Nos sentamos en la cama y miramos de frente
a la puerta. Desde nuestra perspectiva podíamos ver las dos mochilas. Se oía, a
lo lejos, el murmullo de los insectos. Traté de distinguir el aleteo de los
pájaros negros. Pensé que nos acompañarían en el trayecto. Nos quedaba comida
y, al menos hasta ese momento, no quería hablar con Lucrecia de los planes para
los próximos días. Era probable que en las áreas cercanas hubiera pueblos
devastados, restos de casas, piedras apiladas o remedos de caminos devorados
por la vegetación. Quizás había más cabañas como en la que estábamos, salpicadas
en el bosque. Teníamos el resto de la jornada para descansar. Podríamos esperar
a que el sol acabara su desplazamiento por el cielo y que la oscuridad se
abatiera sobre esa parte del mundo. Sin luz artificial, con el escaso
resplandor de la luna que apenas tocaba las cosas, nos dedicaríamos a imaginar
el resto del país, el probable origen de la muralla y las palabras finales de
los desaparecidos.
Me quité las botas. Tenía una leve punzada
en la planta de los pies. Las piernas me dolían. Podía escuchar la respiración
acelerada de Lucrecia. La mía se había alentado hasta recuperar su normalidad.

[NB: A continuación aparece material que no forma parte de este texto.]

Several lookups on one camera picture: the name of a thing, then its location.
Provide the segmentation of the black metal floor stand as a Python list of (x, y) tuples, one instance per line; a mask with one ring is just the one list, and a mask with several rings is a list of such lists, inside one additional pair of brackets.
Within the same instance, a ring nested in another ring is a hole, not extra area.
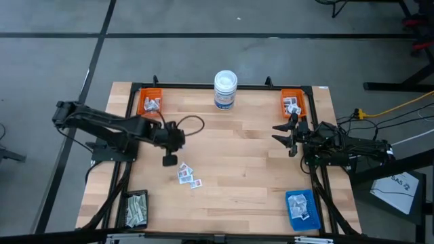
[(332, 6), (332, 18), (335, 18), (339, 15), (339, 13), (343, 10), (345, 5), (349, 2), (355, 3), (398, 3), (401, 10), (404, 13), (404, 16), (409, 16), (410, 11), (405, 4), (404, 0), (314, 0), (315, 2), (321, 5), (331, 5)]

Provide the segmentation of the person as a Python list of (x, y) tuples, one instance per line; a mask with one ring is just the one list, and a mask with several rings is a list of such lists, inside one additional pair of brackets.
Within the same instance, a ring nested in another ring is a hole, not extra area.
[(425, 26), (428, 33), (412, 44), (410, 55), (416, 57), (424, 48), (434, 45), (434, 0), (414, 0), (418, 4), (418, 12), (404, 18), (404, 28)]

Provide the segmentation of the white printed sheet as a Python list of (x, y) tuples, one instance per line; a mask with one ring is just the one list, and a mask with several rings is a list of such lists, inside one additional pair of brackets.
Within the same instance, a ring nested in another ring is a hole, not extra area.
[(370, 193), (408, 215), (412, 208), (419, 179), (403, 172), (373, 181)]

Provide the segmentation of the silver metal bracket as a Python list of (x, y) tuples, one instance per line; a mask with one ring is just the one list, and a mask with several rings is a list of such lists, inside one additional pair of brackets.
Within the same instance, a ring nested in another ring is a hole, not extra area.
[(295, 244), (334, 244), (333, 239), (323, 239), (318, 237), (298, 236), (294, 237)]
[(120, 241), (132, 240), (132, 239), (143, 239), (143, 238), (145, 238), (144, 233), (109, 234), (106, 236), (105, 244), (119, 244)]

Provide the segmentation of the white wipes canister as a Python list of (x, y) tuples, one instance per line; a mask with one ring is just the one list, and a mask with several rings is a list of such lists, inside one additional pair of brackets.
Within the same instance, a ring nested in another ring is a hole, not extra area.
[(235, 104), (237, 75), (231, 70), (219, 71), (214, 77), (214, 104), (220, 110), (229, 110)]

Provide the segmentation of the black diagonal metal bar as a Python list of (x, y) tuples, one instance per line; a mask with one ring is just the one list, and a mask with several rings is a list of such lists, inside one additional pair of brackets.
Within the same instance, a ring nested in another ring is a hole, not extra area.
[(414, 155), (412, 157), (400, 159), (392, 164), (368, 169), (361, 173), (357, 173), (351, 178), (351, 185), (356, 186), (364, 182), (394, 176), (403, 172), (408, 172), (423, 167), (428, 167), (432, 165), (433, 162), (434, 156), (418, 157), (417, 155)]

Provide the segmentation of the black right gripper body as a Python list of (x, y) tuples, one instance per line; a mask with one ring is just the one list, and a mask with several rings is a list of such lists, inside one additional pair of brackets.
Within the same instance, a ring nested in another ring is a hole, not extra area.
[(309, 148), (317, 147), (313, 138), (313, 131), (309, 129), (306, 121), (298, 122), (296, 113), (292, 113), (289, 118), (289, 129), (291, 133), (289, 157), (295, 157), (298, 153), (297, 143), (306, 144)]

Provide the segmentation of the dark floor stand leg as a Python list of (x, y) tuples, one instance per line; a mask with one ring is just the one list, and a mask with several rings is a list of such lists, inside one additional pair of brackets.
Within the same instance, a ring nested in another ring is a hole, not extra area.
[(0, 147), (0, 163), (4, 159), (11, 159), (13, 161), (23, 163), (26, 161), (26, 156), (20, 155), (16, 152), (12, 152), (10, 150), (7, 150), (6, 148)]

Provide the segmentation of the black plastic mesh basket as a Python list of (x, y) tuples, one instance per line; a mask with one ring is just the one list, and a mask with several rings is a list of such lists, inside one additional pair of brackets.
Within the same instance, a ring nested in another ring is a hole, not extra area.
[[(132, 191), (132, 192), (126, 192), (125, 194), (123, 194), (123, 200), (124, 200), (124, 204), (123, 207), (121, 208), (122, 212), (121, 212), (121, 226), (125, 227), (125, 228), (130, 228), (129, 226), (126, 225), (126, 219), (127, 219), (127, 200), (130, 197), (133, 197), (134, 195), (140, 196), (140, 195), (146, 195), (146, 206), (147, 206), (147, 224), (148, 224), (148, 191), (147, 190), (137, 190), (137, 191)], [(139, 229), (139, 228), (147, 228), (147, 224), (144, 225), (139, 225), (139, 226), (135, 226), (133, 228), (130, 229)]]

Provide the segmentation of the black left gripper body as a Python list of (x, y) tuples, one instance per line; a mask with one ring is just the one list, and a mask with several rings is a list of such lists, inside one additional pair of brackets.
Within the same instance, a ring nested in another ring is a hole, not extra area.
[(153, 138), (153, 145), (176, 152), (185, 144), (185, 134), (183, 132), (158, 131)]

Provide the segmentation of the blue plastic mesh basket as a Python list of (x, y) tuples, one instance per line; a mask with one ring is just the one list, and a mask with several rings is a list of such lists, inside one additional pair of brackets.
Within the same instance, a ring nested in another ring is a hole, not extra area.
[[(306, 198), (307, 211), (310, 215), (310, 218), (306, 220), (301, 220), (300, 218), (292, 219), (288, 197), (290, 195), (300, 195), (300, 194), (303, 194)], [(321, 228), (319, 214), (316, 208), (315, 199), (313, 197), (312, 190), (287, 191), (285, 193), (285, 201), (288, 208), (290, 224), (294, 231), (319, 230)]]

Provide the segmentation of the narrow white packet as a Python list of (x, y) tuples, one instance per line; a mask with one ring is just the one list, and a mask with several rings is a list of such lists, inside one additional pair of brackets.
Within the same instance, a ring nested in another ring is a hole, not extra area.
[(304, 203), (295, 204), (290, 208), (292, 219), (300, 218), (301, 220), (306, 220), (310, 218), (310, 215), (307, 211), (307, 205)]

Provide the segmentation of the white crinkled gauze packet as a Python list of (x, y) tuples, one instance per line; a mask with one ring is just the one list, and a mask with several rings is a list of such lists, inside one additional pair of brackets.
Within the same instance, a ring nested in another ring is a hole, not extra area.
[(306, 198), (303, 194), (300, 195), (290, 195), (288, 197), (288, 201), (291, 208), (298, 207), (301, 210), (305, 208), (306, 205)]

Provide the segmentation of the orange plastic mesh basket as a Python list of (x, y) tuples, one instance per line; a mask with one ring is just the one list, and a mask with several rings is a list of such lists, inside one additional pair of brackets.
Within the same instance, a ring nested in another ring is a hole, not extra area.
[(140, 99), (138, 102), (138, 110), (137, 114), (142, 115), (143, 117), (157, 117), (159, 113), (151, 114), (145, 113), (144, 111), (144, 100), (146, 97), (149, 97), (150, 100), (154, 100), (155, 98), (160, 98), (160, 111), (162, 107), (162, 89), (161, 88), (142, 88), (140, 90)]
[(280, 102), (281, 102), (281, 112), (282, 112), (282, 116), (286, 119), (290, 118), (290, 115), (286, 113), (285, 109), (286, 106), (283, 104), (283, 98), (287, 98), (287, 97), (297, 97), (297, 105), (298, 107), (300, 107), (302, 109), (302, 112), (300, 115), (298, 115), (299, 117), (305, 117), (307, 115), (307, 108), (306, 105), (304, 103), (304, 92), (301, 89), (283, 89), (281, 90), (281, 98), (280, 98)]

Adivinaba los urgentes latidos en su cuerpo. Sin embargo, su rostro reflejaba
tranquilidad e, incluso, somnolencia. Parecía desear la llegada del crepúsculo
para cerrar los ojos y dormir.
Recorrí la pequeña habitación y me asomé a
la puerta de entrada. Lucrecia se tumbó en la cama. Una racha de aire
estremeció las ventanas. Me pregunté si, en aquella región, había animales
peligrosos. Escuché la voz de ella.
–Acércate –me dijo.
Se había quitado la chamarra y sólo estaba
con los pantalones y una playera blanca. La playera dejaba entrever sus pechos
y las aureolas de los pezones. La luz de la tarde parecía un animal vivo que
iba y venía por su vientre. El sol parpadeaba en los huecos de las cortinas
deshilachadas que tenían un leve movimiento generado por el aire que se metía
por los huecos de la cabaña. Pero el aire no alcanzaba a contagiar su frío y el
ambiente, al menos en esos segundos, se caldeó en lugar de enfriarse. Sentí mis
manos tibias y mi cuerpo pareció nadar en una sustancia espesa. Me acerqué
sintiéndome un poco tonto. Me acerqué, también, pensando que estaba cruzando
una nueva frontera, esta vez más difusa, hecha de una respiración que,
lentamente, volvía a aumentar su ritmo. Sin embargo, mientras ella, levantando
la parte inferior de su playera, llevaba mi mano izquierda entre sus pechos,
supe que ese nuevo territorio, uno que creía conocer, tenía una profundidad que
Lucrecia había aprendido a desentrañar, a sondear en el curso de los últimos
días y que, sólo ahora, estaba dispuesta a mostrarme.
–Tengo cáncer –me dijo.
Detuve mi mano y luego la llevé a un lado
de su torso, cerca de la cintura. Deseé una sonrisa en ella, algo que
invalidara su declaración. Ella se mantuvo serena. Parecía que había planeado
esas dos palabras desde el día en que nos conocimos. Quizás había imaginado el
momento cuando la había visto de espaldas, mirando por la ventana la ciudad
moribunda, la ciudad de los suicidas y de los apagones. Sus dedos sobre el
vidrio de la ventana nos delineaban, como una aventurada profecía, y nos
indicaban el camino a seguir en esa cabaña asediada por el frío pero que, de
alguna manera, conservaba y expandía el calor de nuestros cuerpos.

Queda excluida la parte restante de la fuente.